Okay, 30 ft...I should proofread before I click send!


----------



## Dan Borer (Feb 6, 2009)

I also tow with an '09 F150 with Max Tow. The package adds $450 to the sticker and according to Ford's towing brochure includes a class IV trailer hitch receiver, 7-pin wiring harness, upgraded radiator, auxiliary transmission oil cooler,upgraded rear bumber, upgraded rear springs, heavy-duty front eye bushing and 20:1 steering gear ratio. My truck also has the 3.73 ratio limited slip axle, 7000# GVRW package and the towing mirrors. The tow rating as equipped is 11,300#. I tow my 29RLS, weighing about 8800# with it with no problem. I just hit the TOW/HAUL button, set the cruise at about 60 mph and let the computer do all the work. I regularly tow over the Grapevine on I-5 and the truck has no issues in holding the set speed up the hill in either direction. Going downhill just requires a tap on the brake pedal to downshift to control downhill speed. If it the speed starts to creep up another tap on the brake downshifts again with more engine braking. The six-speed auto trans is so smooth that only a change in the engine RPM is noted on up or down shifts. I've put 31,000 miles on this truck in 10 months and it averages just over 20 MPG in most of my freeway driving, and 11 MPG towing. My best mileage was 21.4 on a run from Rancho Cucamonga to Vacaville and halfway back before I had to refuel. It's comforting to gas up and see over 700 miles to empty on the dash.

Yes, I like my Ford!


----------



## GO WEST (May 25, 2009)

I wonder if this Max Tow with 7000# package would be available in the crew cab four wheel drive? Without those features I am not going to upgrade what I have. I like the 20 mpg number, is that with the 5.4L?


----------



## Nathan (Jan 2, 2007)

GO WEST said:


> I wonder if this Max Tow with 7000# package would be available in the crew cab four wheel drive? Without those features I am not going to upgrade what I have. I like the 20 mpg number, is that with the 5.4L?

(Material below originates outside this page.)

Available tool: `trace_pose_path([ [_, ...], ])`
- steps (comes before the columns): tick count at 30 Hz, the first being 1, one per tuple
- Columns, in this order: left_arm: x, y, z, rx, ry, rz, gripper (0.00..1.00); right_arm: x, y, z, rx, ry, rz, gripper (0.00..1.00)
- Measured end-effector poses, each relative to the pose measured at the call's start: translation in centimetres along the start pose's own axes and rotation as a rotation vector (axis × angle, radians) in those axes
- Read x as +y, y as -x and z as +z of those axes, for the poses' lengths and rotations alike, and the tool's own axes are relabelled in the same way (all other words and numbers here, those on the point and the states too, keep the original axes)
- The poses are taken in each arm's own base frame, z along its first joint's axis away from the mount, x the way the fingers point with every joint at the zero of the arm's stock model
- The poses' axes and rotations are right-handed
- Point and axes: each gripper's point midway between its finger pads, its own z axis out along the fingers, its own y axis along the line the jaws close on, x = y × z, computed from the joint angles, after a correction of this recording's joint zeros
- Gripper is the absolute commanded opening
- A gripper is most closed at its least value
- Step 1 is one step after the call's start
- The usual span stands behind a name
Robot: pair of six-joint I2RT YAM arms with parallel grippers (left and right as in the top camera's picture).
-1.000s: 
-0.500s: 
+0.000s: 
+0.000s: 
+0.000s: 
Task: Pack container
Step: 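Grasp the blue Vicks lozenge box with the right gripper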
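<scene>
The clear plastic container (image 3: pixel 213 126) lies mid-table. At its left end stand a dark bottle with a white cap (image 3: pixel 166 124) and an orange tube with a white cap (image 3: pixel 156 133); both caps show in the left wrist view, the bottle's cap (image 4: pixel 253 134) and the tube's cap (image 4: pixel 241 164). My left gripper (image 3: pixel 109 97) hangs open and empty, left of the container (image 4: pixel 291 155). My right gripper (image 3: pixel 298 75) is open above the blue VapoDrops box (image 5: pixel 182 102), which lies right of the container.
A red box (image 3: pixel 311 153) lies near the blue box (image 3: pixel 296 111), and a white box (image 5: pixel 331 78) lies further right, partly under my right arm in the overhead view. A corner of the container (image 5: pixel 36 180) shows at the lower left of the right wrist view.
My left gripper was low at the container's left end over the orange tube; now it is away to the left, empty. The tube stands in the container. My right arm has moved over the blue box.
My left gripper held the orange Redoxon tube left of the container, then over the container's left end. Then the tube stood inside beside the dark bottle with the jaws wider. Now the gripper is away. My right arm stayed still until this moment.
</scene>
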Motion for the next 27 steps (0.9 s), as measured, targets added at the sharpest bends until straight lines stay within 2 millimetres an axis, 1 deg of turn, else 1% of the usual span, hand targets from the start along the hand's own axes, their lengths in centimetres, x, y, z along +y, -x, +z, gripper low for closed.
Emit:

Do you really think Ford would make a mistake like that? Of course it's offered in Crew cab 4wd!!!!


----------



## Dan Borer (Feb 6, 2009)

Yes, that mileage is with the 5.4L 3 valve motor. You must realize that I'm a conservative driver most of the time, running at or just below the CA speed limits. Needless to say, your mileage may vary...........


----------



## GO WEST (May 25, 2009)

I received the new issue of trailer life and they have the Tundra featured in it. This is the crew max limited with 360 hp, 4.31 rear drive and it will tow 10,100 lb at about 12 mpg with 15.7 empty. But the price is so high...


----------



## Dub (Dec 8, 2008)

GO WEST said:


> I received the new issue of trailer life and they have the Tundra featured in it. This is the crew max limited with 360 hp, 4.31 rear drive and it will tow 10,100 lb at about 12 mpg with 15.7 empty. But the price is so high...

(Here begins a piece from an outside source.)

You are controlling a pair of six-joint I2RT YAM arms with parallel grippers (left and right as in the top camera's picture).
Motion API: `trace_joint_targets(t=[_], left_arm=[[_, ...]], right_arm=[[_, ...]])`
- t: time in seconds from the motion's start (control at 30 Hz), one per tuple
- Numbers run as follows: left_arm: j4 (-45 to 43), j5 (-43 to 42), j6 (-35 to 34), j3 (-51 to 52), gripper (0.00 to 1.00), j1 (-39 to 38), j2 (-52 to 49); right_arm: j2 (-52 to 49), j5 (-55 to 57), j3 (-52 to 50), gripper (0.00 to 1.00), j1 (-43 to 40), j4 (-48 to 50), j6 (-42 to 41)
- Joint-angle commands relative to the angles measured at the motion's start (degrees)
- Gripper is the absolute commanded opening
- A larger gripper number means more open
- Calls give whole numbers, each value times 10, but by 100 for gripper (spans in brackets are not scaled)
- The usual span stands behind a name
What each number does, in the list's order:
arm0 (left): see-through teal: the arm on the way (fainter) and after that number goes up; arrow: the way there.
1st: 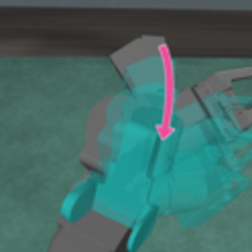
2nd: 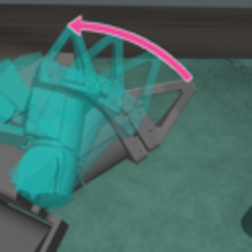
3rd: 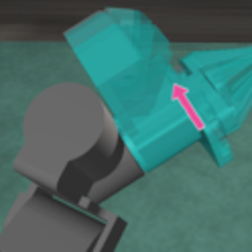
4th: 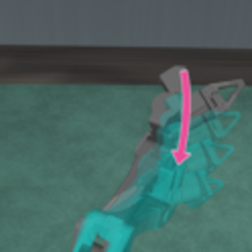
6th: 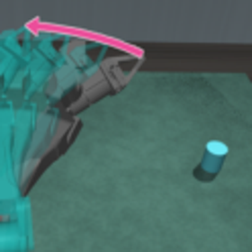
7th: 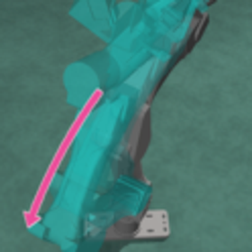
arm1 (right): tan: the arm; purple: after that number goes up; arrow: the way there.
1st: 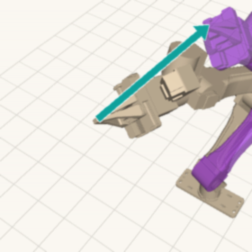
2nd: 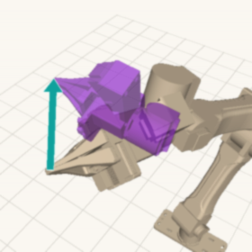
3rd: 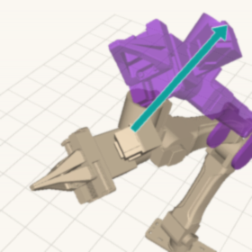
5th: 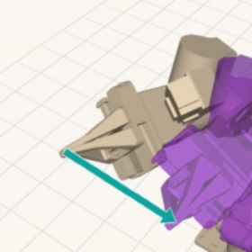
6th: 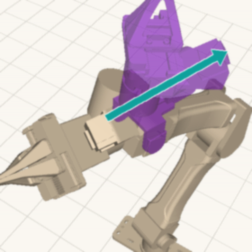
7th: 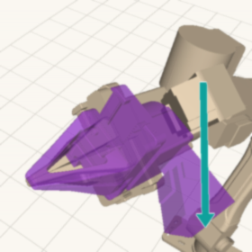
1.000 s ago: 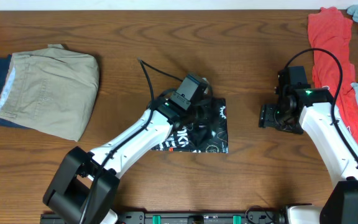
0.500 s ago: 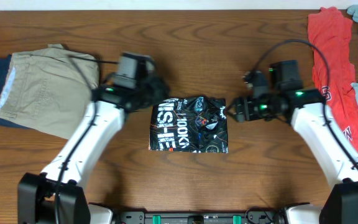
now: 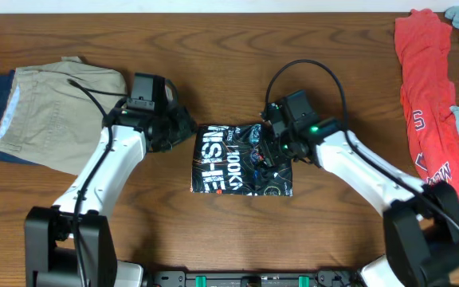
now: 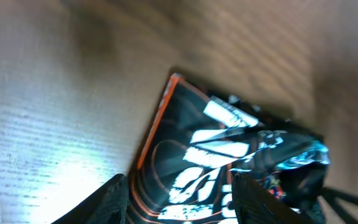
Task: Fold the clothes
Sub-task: 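Press the folded bundle with both grippers to square it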
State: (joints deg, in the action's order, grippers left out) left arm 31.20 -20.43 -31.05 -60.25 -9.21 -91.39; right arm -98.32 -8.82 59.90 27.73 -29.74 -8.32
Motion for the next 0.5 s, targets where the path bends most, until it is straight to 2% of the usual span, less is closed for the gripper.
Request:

Guess again...I get about 9mpg...10 if I'm lucky towing 10K but it will handle the mountains of NC and WV without a problem, I just got back from towing from Ohio to Ft. Wilderness and back. Empty I get 18mpg highway, 15city. Around 17mpg mixed. I did get 11-12mpg towing my old 27ft trailer that weighed 6000#'s... Oh, and HP is 381, TQ 401. I got my truck new for $10K off the sticker last year, it's current KBB trade-in value is higher than what I paid for it--I got a deal. The 4.33 rearend allowed me to pull the outback up a 21% grade on a private drive, the worse part was coming back down....4LO 1st all the way.


----------



## Nathan (Jan 2, 2007)

Dan Borer said:


> Yes, that mileage is with the 5.4L 3 valve motor. You must realize that I'm a conservative driver most of the time, running at or just below the CA speed limits. Needless to say, your mileage may vary...........


A bunch of guys at work have seen the F150's go from ~17.5 - 18mpg hwy with the old trucks (08 and earlier) to 20-21 mpg hwy with the new ones (09+)!
Of course towing mpg is as much about drag from that wall you are pulling through the air than anything else.


----------



## wolfwood (Sep 19, 2005)

Dang! I thought this thread was about TOWING a Ford!!!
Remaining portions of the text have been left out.